## What is needed
Each line below should be repeated exactly as it stands.

[Task input — start]

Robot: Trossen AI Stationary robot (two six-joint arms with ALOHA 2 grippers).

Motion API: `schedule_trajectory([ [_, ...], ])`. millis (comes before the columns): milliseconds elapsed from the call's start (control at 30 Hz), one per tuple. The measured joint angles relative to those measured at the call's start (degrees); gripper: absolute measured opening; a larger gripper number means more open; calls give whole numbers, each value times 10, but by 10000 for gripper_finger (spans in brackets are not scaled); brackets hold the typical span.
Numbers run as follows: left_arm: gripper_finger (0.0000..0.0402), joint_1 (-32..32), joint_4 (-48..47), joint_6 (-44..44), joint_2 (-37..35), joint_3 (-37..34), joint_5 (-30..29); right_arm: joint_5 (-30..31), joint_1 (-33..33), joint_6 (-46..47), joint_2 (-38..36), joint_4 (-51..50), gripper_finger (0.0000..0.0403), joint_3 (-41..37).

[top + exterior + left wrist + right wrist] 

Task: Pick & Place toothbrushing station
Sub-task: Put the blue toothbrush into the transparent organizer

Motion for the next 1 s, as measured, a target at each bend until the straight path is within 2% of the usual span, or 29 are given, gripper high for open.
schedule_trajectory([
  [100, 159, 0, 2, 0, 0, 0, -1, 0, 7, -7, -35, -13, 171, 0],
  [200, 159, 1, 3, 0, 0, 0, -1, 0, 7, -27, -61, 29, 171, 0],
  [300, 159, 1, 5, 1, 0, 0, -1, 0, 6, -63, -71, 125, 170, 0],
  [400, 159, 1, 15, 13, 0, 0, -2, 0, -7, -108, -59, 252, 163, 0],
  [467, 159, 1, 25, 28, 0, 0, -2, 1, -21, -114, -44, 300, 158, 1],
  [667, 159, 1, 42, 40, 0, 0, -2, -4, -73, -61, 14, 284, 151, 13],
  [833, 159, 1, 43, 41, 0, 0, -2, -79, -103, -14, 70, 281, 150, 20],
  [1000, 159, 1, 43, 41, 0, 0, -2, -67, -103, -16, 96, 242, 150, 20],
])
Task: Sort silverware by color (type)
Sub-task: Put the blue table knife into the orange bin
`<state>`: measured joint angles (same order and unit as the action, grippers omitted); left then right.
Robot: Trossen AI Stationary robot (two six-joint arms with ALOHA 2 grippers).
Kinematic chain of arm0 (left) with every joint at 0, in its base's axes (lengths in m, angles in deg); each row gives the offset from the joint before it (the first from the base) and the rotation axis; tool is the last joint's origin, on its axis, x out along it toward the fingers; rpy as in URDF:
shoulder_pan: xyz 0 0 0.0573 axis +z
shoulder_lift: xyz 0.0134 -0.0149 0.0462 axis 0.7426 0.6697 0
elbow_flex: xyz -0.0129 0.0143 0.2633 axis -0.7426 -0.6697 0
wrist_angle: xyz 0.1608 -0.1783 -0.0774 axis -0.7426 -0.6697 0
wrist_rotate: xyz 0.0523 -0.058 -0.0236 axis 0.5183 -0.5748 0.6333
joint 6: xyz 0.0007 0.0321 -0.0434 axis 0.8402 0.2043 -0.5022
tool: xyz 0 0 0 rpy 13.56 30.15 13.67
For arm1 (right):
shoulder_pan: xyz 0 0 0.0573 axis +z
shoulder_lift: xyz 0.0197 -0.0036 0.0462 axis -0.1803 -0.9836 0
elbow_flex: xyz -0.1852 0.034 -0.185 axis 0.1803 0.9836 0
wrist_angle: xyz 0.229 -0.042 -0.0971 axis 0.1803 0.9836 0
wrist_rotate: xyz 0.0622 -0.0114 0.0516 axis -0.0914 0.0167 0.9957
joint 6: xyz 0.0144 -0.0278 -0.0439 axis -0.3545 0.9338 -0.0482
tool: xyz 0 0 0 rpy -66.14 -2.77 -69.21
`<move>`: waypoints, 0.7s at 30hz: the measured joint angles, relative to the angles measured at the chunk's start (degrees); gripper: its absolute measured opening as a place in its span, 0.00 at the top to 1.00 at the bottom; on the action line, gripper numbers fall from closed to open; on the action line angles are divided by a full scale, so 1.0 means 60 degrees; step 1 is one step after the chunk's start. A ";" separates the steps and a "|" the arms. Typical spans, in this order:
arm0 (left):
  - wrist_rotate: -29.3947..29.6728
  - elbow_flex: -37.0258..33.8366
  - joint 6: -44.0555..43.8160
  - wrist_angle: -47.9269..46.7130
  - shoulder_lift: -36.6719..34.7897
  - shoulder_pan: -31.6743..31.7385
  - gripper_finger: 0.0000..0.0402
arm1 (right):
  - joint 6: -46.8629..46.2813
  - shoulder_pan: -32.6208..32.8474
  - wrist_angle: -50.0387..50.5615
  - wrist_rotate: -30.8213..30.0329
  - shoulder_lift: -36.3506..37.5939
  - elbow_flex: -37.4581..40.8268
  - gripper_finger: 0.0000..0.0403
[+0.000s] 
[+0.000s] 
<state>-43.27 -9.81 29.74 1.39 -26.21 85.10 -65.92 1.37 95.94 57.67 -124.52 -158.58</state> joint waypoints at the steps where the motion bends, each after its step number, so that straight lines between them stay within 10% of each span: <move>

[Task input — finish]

## Result of this exercise
Robot: Trossen AI Stationary robot (two six-joint arms with ALOHA 2 grippers).

Motion API: `schedule_trajectory([ [_, ...], ])`. millis (comes before the columns): milliseconds elapsed from the call's start (control at 30 Hz), one per tuple. The measured joint angles relative to those measured at the call's start (degrees); gripper: absolute measured opening; a larger gripper number means more open; calls give whole numbers, each value times 10, but by 10000 for gripper_finger (spans in brackets are not scaled); brackets hold the typical span.
Numbers run as follows: left_arm: gripper_finger (0.0000..0.0402), joint_1 (-32..32), joint_4 (-48..47), joint_6 (-44..44), joint_2 (-37..35), joint_3 (-37..34), joint_5 (-30..29); right_arm: joint_5 (-30..31), joint_1 (-33..33), joint_6 (-46..47), joint_2 (-38..36), joint_4 (-51..50), gripper_finger (0.0000..0.0403), joint_3 (-41..37).

[top + exterior + left wrist + right wrist] 

Task: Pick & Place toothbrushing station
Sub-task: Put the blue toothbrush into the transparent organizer

Motion for the next 1 s, as measured, a target at each bend until the straight path is within 2% of the usual span, or 29 are given, gripper high for open.
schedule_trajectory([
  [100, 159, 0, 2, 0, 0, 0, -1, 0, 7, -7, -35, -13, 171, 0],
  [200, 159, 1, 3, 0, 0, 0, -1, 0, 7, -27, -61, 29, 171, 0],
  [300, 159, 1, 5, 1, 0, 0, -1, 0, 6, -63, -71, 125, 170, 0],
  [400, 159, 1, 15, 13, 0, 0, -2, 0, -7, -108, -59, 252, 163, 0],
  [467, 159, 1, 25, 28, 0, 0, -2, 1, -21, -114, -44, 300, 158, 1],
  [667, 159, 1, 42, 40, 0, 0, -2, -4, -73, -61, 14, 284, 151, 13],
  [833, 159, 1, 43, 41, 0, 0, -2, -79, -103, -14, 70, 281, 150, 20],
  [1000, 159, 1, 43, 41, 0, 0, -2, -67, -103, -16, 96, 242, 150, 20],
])
Task: Sort silverware by color (type)
Sub-task: Put the blue table knife into the orange bin
`<state>`: measured joint angles (same order and unit as the action, grippers omitted); left then right.
Robot: Trossen AI Stationary robot (two six-joint arms with ALOHA 2 grippers).
Kinematic chain of arm0 (left) with every joint at 0, in its base's axes (lengths in m, angles in deg); each row gives the offset from the joint before it (the first from the base) and the rotation axis; tool is the last joint's origin, on its axis, x out along it toward the fingers; rpy as in URDF:
shoulder_pan: xyz 0 0 0.0573 axis +z
shoulder_lift: xyz 0.0134 -0.0149 0.0462 axis 0.7426 0.6697 0
elbow_flex: xyz -0.0129 0.0143 0.2633 axis -0.7426 -0.6697 0
wrist_angle: xyz 0.1608 -0.1783 -0.0774 axis -0.7426 -0.6697 0
wrist_rotate: xyz 0.0523 -0.058 -0.0236 axis 0.5183 -0.5748 0.6333
joint 6: xyz 0.0007 0.0321 -0.0434 axis 0.8402 0.2043 -0.5022
tool: xyz 0 0 0 rpy 13.56 30.15 13.67
For arm1 (right):
shoulder_pan: xyz 0 0 0.0573 axis +z
shoulder_lift: xyz 0.0197 -0.0036 0.0462 axis -0.1803 -0.9836 0
elbow_flex: xyz -0.1852 0.034 -0.185 axis 0.1803 0.9836 0
wrist_angle: xyz 0.229 -0.042 -0.0971 axis 0.1803 0.9836 0
wrist_rotate: xyz 0.0622 -0.0114 0.0516 axis -0.0914 0.0167 0.9957
joint 6: xyz 0.0144 -0.0278 -0.0439 axis -0.3545 0.9338 -0.0482
tool: xyz 0 0 0 rpy -66.14 -2.77 -69.21
`<move>`: waypoints, 0.7s at 30hz: the measured joint angles, relative to the angles measured at the chunk's start (degrees); gripper: its absolute measured opening as a place in its span, 0.00 at the top to 1.00 at the bottom; on the action line, gripper numbers fall from closed to open; on the action line angles are divided by a full scale, so 1.0 means 60 degrees; step 1 is one step after the chunk's start. A ";" separates the steps and a "|" the arms. Typical spans, in this order:
arm0 (left):
  - wrist_rotate: -29.3947..29.6728
  - elbow_flex: -37.0258..33.8366
  - joint 6: -44.0555..43.8160
  - wrist_angle: -47.9269..46.7130
  - shoulder_lift: -36.6719..34.7897
  - shoulder_pan: -31.6743..31.7385
  - gripper_finger: 0.0000..0.0402
arm1 (right):
  - joint 6: -46.8629..46.2813
  - shoulder_pan: -32.6208..32.8474
  - wrist_angle: -50.0387..50.5615
  - wrist_rotate: -30.8213..30.0329
  - shoulder_lift: -36.3506..37.5939
  - elbow_flex: -37.4581..40.8268
  - gripper_finger: 0.0000..0.0403
[+0.000s] 
[+0.000s] 
<state>-43.27 -9.81 29.74 1.39 -26.21 85.10 -65.92 1.37 95.94 57.67 -124.52 -158.58</state> joint waypoints at the steps where the motion bends, each after its step number, so that straight lines between them stay within 10% of each span: <move>

The work on this exercise has been completed.